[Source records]
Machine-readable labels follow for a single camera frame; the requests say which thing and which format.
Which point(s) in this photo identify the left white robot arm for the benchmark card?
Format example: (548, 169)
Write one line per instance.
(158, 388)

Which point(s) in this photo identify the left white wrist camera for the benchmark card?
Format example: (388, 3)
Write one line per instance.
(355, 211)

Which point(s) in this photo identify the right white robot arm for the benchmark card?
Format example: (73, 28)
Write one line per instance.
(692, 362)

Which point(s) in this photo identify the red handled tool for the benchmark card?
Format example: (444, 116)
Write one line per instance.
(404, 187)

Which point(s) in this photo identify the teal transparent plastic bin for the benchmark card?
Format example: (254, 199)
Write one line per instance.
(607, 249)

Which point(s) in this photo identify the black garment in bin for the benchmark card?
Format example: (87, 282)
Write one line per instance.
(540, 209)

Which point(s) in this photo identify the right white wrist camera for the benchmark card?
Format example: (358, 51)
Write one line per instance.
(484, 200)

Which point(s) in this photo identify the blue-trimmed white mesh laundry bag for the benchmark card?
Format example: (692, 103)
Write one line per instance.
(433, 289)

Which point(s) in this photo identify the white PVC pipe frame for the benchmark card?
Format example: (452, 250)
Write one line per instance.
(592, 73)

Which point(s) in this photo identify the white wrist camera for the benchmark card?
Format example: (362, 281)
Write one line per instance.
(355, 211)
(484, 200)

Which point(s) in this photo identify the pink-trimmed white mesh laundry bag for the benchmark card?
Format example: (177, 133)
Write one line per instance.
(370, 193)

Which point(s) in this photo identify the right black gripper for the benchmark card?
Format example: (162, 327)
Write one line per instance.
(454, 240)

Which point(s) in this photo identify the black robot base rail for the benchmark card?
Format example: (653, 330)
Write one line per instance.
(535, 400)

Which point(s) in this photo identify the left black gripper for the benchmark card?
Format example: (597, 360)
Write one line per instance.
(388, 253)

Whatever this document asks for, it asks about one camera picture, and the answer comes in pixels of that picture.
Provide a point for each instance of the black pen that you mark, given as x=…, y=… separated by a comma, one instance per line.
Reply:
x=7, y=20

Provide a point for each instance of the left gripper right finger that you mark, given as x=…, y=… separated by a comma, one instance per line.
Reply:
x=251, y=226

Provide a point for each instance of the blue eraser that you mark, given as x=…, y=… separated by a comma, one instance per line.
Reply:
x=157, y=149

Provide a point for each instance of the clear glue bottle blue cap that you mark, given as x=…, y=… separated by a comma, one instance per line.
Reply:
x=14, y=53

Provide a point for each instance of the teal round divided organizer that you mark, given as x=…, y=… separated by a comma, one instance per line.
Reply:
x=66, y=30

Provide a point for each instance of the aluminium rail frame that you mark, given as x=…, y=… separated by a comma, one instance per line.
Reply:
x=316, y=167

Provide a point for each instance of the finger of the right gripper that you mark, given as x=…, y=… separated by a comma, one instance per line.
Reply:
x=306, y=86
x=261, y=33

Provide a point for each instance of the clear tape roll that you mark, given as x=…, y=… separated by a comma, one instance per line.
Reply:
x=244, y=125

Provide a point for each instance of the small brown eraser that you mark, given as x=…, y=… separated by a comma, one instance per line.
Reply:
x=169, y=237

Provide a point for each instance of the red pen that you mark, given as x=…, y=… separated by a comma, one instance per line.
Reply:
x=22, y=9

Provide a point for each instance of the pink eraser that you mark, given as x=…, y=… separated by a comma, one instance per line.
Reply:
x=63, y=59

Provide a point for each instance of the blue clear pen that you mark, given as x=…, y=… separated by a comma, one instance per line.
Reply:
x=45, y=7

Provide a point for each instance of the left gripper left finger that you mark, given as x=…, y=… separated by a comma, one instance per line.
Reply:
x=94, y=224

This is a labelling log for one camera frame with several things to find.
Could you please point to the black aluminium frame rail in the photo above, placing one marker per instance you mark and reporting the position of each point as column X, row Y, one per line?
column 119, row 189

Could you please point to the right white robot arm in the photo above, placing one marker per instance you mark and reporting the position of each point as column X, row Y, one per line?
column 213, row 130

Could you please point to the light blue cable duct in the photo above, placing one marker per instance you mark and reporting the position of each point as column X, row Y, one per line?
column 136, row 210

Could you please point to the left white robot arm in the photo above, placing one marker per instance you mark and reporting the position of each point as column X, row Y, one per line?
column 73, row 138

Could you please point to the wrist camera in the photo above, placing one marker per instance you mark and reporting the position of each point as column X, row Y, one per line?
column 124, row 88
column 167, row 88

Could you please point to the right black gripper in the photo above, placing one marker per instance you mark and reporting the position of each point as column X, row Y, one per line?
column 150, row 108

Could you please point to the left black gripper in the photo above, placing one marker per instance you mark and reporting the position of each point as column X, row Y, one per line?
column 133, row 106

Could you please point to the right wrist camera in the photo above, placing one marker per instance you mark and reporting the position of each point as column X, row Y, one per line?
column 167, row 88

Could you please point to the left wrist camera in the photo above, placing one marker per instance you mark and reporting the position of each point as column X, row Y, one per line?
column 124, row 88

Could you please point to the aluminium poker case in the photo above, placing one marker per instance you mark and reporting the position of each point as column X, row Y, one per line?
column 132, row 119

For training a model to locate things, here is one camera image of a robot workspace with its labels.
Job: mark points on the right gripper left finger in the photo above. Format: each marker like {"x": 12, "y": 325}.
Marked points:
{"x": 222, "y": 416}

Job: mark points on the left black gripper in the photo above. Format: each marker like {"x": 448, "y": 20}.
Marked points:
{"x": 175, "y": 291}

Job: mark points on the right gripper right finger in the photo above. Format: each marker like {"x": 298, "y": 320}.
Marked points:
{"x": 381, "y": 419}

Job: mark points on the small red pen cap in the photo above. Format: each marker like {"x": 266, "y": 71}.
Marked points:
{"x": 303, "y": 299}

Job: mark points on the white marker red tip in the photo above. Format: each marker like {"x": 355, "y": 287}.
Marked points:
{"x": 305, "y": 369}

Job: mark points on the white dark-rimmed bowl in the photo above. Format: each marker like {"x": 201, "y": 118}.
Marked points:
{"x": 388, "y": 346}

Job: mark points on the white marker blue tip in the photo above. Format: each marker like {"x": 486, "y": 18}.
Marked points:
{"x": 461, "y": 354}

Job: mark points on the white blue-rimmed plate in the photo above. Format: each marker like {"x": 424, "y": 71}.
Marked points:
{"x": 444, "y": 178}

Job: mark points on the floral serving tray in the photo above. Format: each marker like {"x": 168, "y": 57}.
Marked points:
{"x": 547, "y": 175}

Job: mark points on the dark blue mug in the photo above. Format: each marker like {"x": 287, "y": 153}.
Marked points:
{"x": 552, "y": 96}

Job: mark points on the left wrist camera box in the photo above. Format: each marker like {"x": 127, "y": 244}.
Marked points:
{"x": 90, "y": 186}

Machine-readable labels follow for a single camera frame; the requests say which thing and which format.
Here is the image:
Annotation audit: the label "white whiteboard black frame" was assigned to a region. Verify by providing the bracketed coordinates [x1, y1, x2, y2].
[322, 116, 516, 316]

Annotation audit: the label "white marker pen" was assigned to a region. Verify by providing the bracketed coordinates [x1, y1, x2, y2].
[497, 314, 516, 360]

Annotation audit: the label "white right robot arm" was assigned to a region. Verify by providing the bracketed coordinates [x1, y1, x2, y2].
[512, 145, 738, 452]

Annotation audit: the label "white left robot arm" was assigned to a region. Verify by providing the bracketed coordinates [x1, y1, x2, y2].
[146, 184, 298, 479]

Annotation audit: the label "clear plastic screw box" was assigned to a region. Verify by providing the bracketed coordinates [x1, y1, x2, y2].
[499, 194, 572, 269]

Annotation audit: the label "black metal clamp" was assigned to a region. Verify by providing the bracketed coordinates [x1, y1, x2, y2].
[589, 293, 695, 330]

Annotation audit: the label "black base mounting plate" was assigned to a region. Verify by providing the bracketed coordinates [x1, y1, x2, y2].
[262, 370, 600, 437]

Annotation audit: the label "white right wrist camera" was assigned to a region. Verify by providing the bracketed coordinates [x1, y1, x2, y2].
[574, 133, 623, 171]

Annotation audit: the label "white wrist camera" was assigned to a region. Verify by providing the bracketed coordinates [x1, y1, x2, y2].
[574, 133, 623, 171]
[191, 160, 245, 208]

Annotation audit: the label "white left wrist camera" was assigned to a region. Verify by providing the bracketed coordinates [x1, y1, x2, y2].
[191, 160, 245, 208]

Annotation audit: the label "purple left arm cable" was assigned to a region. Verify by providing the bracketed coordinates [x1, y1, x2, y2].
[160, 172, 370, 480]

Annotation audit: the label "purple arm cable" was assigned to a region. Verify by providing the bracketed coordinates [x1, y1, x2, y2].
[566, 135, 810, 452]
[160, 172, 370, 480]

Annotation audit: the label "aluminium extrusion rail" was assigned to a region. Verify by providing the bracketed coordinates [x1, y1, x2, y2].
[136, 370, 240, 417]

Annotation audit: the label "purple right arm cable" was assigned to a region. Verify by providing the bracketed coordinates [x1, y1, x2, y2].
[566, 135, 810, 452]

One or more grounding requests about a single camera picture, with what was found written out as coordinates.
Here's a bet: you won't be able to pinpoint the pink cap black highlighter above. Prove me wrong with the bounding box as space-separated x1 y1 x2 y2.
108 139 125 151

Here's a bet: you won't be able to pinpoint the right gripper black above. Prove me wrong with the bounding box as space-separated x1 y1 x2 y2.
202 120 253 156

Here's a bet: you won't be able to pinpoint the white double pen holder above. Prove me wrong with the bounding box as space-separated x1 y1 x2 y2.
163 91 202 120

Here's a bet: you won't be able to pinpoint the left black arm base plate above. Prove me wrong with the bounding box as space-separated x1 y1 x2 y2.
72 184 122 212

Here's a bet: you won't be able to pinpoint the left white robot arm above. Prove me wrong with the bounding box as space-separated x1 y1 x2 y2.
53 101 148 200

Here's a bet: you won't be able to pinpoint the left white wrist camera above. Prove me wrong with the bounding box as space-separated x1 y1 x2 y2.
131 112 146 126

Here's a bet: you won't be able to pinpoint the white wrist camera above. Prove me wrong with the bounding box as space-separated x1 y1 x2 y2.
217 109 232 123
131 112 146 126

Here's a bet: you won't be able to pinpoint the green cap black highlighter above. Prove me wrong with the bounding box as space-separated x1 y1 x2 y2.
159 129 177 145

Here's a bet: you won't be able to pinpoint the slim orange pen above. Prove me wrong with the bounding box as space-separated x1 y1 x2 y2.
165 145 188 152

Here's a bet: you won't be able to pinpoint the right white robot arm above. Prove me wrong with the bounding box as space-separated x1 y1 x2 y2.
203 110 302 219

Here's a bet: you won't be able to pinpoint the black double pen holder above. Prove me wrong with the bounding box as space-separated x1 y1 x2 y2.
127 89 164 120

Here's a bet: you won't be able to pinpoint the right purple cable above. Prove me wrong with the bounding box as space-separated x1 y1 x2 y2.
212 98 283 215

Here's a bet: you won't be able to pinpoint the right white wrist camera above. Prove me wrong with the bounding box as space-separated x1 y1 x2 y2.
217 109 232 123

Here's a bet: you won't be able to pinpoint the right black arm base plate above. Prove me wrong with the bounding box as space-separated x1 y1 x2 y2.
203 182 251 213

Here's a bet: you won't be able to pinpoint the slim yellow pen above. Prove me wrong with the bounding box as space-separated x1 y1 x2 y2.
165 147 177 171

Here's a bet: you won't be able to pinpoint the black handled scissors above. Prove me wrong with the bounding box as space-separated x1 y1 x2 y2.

> [Work to complete] What lines in the records above include the string "things"? Copy each one.

> [Final answer]
This is a labelling log for one camera frame with several things to find.
For training a model to locate things, here is one camera image of a robot workspace with its labels.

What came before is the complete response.